2. Ontario: Hunt is $1,000-$3,500. Bear range from 100-600 pounds. Gas is expensive and you have to drive a good ways.

3. Manitoba/Saskatchewan/Alberta: Hunt is $2,000-$5,000. Average bear is 100-600 pounds. Gas is expensive and you have to drive a long ways.

I'll take #1....

I know you'll probably say Ontario has bigger bears, but that just is not true by any stretch.


----------



## Bearboy (Feb 4, 2009)

Guided hunts? Wow, I remember when I saw my first pile of deer bait, everyone laughed. Now its like a must have. If you can't use bait you have to grow clover, brassica or some other kind of deer candy. Now, bear hunts have become some sort of safari. Sometime, I just can't believe it. In the last thirty years hunting is starting to become shooting. We are supposed to "Hunt for an animal" that means look for it. I don't know who has "bigger" bears. I love to "hunt" I guess I won't starve if I don't shoot an animal. Learning "how to hunt" is more important than what you kill.
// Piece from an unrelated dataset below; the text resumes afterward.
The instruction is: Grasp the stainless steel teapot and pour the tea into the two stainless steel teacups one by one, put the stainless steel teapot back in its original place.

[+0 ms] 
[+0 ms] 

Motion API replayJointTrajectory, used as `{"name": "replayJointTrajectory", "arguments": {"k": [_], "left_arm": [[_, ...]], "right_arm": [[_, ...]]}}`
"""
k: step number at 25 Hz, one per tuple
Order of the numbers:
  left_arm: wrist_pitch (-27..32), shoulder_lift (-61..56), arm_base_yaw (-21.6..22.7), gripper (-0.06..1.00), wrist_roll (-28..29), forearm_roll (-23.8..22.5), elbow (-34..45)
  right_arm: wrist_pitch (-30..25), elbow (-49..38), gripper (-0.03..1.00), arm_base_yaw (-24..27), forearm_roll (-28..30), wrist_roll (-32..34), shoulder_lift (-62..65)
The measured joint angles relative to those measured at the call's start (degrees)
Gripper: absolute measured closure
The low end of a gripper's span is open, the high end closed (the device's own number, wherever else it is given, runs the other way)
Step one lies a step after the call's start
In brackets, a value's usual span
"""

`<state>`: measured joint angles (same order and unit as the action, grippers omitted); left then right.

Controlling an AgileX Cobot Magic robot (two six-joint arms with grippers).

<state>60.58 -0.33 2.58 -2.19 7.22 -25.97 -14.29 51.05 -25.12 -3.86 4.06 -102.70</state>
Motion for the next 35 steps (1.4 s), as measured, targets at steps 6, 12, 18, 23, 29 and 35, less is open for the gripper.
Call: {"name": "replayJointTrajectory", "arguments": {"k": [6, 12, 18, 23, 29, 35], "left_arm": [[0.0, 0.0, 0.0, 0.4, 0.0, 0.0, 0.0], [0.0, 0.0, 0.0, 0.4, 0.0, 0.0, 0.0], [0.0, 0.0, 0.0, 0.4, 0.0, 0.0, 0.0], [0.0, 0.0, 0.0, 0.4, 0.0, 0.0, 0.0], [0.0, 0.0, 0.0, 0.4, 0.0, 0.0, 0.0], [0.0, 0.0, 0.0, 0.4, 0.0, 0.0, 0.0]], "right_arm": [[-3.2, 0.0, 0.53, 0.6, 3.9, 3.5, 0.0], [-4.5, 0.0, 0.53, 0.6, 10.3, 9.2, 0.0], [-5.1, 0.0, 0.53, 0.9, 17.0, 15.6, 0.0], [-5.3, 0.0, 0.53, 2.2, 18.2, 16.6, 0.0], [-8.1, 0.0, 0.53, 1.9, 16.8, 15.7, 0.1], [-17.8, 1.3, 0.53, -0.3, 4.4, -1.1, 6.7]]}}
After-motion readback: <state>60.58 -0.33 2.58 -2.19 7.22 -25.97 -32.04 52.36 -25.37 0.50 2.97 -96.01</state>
Half of the fun is learning how. Not living in the right area to make it easy isn't any reason not to try. I have to travel over a hundred miles to hunt turkey on public land. I get one every three or four years, I am learning, but I am sure I am not very good. With the money I spent, I could have been a lot more successful by hiring a guide. Why? I have a hundred times the satisfaction with 10% the success. Just my opinion about being a sportsman and hunter. I still pass on a Jake.


----------



## uptracker (Jul 27, 2004)

Good for you Bearboy, but it's just not practical for some.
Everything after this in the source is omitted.